You don’t reconcile genocide, you stop it.

Over the span of our 11-week pilot program, we witnessed youth reclaim their identity; awaken their spirits; find their voices; build a safe community; step into their power; and laugh, heal, and cry together. They connected the dots between suicidality and what has been done to our people. The impact we witnessed was far greater than what we envisioned. Youth came into the program knowing they were Indigenous, but without a connection to their identity. Their participation enabled them to reclaim and share their Indigenous Ancestry with pride. They picked up drums—perhaps for the first time—and found their voice to sing, loud and proud.

Our youth give me hope. They inspire me to keep working towards wellness, joy, abundance, and empowerment in our communities.

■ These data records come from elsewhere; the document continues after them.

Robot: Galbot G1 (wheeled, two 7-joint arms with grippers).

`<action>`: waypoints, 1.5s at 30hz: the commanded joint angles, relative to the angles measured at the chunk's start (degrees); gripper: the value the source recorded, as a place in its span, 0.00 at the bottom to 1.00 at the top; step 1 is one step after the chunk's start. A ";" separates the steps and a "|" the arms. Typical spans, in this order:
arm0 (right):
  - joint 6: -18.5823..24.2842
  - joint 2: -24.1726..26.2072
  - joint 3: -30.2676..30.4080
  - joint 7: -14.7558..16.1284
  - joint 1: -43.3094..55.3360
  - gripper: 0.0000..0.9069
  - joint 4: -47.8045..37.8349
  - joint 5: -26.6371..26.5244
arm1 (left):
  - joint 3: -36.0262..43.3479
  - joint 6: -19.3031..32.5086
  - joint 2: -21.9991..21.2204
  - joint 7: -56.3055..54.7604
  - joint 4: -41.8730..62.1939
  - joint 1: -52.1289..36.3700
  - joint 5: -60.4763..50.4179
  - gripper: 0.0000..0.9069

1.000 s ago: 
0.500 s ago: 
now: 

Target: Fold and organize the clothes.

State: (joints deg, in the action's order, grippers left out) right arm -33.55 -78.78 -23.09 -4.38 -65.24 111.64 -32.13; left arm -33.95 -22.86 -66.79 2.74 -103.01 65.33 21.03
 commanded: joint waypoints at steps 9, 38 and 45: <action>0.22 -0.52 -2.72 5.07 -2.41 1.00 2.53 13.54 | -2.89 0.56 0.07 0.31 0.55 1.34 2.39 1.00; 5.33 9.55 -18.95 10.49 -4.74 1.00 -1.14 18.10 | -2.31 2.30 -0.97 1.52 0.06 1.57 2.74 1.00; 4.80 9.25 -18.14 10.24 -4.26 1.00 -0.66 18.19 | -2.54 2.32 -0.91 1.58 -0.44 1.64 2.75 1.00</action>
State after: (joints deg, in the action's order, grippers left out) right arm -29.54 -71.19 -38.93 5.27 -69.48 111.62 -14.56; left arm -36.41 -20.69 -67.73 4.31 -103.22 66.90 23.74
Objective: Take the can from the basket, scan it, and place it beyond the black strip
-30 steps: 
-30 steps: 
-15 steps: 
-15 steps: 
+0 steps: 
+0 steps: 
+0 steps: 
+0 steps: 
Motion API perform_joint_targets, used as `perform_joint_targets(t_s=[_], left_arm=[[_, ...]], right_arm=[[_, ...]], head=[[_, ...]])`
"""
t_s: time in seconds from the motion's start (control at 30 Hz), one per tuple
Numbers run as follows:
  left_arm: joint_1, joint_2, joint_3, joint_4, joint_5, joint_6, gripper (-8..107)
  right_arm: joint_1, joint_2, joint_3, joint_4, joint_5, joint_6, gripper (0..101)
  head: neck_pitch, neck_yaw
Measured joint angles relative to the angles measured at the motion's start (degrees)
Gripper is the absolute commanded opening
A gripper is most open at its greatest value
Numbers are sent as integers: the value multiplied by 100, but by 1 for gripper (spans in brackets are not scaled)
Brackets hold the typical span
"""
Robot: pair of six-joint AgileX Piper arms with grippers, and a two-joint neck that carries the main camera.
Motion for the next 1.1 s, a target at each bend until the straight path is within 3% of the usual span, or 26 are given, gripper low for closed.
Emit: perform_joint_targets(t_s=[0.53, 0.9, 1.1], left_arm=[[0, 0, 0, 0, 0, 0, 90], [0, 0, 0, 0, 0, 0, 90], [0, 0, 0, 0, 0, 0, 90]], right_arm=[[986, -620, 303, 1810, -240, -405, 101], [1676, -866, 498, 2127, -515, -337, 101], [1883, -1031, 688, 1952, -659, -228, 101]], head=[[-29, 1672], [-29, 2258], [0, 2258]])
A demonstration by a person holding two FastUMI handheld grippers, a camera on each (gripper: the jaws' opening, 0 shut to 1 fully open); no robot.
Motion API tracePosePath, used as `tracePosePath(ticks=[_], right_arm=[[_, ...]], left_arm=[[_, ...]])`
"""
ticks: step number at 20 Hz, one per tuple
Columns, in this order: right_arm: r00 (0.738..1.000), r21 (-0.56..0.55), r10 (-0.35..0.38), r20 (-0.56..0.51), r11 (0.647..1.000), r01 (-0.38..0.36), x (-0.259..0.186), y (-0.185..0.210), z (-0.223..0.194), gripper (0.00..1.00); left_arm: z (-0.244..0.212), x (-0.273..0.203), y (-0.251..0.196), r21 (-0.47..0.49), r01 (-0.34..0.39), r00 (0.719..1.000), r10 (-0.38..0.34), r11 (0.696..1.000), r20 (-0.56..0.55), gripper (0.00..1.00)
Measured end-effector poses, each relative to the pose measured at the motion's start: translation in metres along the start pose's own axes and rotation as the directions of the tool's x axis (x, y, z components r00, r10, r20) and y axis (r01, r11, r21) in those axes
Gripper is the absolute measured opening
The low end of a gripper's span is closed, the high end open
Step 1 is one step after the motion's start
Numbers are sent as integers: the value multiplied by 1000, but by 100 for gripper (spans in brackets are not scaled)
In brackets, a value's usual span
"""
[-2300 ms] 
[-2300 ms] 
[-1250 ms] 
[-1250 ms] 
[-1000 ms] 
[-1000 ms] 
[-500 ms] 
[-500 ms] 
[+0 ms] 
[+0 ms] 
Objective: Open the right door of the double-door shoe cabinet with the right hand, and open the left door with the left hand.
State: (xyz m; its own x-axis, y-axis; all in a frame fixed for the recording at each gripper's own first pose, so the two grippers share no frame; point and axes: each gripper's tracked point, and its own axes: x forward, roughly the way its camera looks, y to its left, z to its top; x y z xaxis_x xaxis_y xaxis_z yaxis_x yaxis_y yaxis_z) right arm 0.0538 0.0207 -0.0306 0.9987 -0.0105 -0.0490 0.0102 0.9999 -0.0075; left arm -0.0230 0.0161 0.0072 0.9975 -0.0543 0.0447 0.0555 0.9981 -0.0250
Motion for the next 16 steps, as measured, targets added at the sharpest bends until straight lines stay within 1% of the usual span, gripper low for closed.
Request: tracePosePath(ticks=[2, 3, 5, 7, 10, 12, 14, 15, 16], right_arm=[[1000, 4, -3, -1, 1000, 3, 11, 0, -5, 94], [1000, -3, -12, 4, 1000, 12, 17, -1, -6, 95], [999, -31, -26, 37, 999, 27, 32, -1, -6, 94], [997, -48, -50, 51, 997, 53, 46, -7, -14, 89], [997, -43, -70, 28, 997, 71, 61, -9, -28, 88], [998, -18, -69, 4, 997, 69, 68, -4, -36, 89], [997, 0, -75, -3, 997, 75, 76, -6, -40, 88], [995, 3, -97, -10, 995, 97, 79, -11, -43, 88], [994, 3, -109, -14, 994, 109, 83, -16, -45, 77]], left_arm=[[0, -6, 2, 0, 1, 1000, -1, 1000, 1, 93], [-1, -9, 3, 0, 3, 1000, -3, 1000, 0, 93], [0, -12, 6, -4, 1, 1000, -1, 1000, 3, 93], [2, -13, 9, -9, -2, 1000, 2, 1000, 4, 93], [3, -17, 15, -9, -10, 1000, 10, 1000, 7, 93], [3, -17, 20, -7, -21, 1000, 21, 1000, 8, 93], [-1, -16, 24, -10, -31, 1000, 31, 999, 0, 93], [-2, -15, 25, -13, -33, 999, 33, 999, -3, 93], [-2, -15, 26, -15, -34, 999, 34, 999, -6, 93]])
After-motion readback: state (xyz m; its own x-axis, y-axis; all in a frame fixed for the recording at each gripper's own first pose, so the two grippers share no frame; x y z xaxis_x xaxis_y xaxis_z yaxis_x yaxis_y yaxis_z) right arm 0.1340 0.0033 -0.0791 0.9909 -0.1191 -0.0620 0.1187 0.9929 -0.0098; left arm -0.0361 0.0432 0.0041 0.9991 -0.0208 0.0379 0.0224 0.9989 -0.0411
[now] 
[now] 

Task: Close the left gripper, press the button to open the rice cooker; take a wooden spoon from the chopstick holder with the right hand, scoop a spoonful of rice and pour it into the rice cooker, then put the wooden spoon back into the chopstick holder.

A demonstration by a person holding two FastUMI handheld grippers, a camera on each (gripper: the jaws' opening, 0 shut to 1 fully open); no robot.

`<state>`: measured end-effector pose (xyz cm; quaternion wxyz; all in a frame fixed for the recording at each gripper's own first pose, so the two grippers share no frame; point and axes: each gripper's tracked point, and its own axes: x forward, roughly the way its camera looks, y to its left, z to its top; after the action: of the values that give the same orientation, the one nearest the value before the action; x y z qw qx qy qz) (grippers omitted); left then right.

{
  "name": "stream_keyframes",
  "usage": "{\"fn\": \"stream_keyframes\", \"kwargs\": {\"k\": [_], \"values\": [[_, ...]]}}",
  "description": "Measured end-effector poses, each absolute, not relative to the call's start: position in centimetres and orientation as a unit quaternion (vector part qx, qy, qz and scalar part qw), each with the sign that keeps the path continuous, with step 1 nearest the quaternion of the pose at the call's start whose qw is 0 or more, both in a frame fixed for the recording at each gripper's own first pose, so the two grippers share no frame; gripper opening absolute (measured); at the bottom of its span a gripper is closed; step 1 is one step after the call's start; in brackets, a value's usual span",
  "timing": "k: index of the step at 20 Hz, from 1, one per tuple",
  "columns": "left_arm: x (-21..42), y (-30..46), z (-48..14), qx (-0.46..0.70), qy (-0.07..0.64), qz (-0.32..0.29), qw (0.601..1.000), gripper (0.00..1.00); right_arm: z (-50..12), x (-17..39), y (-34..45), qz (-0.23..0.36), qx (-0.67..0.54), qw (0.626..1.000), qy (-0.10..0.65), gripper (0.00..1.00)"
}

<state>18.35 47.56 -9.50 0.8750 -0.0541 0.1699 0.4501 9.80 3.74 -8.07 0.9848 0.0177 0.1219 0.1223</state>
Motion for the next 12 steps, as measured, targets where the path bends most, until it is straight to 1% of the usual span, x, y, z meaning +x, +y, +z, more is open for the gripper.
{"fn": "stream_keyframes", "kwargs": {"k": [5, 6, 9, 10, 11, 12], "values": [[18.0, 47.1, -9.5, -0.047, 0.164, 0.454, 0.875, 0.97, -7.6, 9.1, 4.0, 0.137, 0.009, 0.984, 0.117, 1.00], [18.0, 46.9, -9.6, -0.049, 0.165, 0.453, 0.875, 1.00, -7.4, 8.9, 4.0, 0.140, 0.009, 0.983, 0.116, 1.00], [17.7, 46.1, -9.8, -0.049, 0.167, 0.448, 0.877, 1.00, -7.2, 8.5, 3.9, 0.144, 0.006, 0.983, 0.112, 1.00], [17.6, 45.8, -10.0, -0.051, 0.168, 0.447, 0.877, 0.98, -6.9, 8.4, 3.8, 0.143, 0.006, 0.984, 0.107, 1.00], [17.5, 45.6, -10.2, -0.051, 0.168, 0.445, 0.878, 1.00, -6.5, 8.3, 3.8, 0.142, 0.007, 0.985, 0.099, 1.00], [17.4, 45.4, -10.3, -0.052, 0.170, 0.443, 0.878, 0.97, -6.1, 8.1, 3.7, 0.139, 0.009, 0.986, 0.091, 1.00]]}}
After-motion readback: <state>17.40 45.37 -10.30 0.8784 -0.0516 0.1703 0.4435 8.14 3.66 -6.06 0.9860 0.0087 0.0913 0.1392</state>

Thanks to the Vancouver Foundation for funding this initiative in the Comox Valley through the Indigenous Priorities Granting Stream. Thanks as well to the Comox Valley Transition Society for partnering with us as our intermediary to make this vision come to life for young people in K’ómoks Territory.

We have, in partnership with Robron Alternative Secondary School, applied for funding to again deliver this 11-week program in fall 2023 in Campbell River. If we receive funding, we will accept youth applications starting in July of 2023. Robron Alternative school is located on the unceded territory of the Liǧwiłdaxw People, which includes the Tribes of the Wewakai, Wewaikum & Kwikah Nations.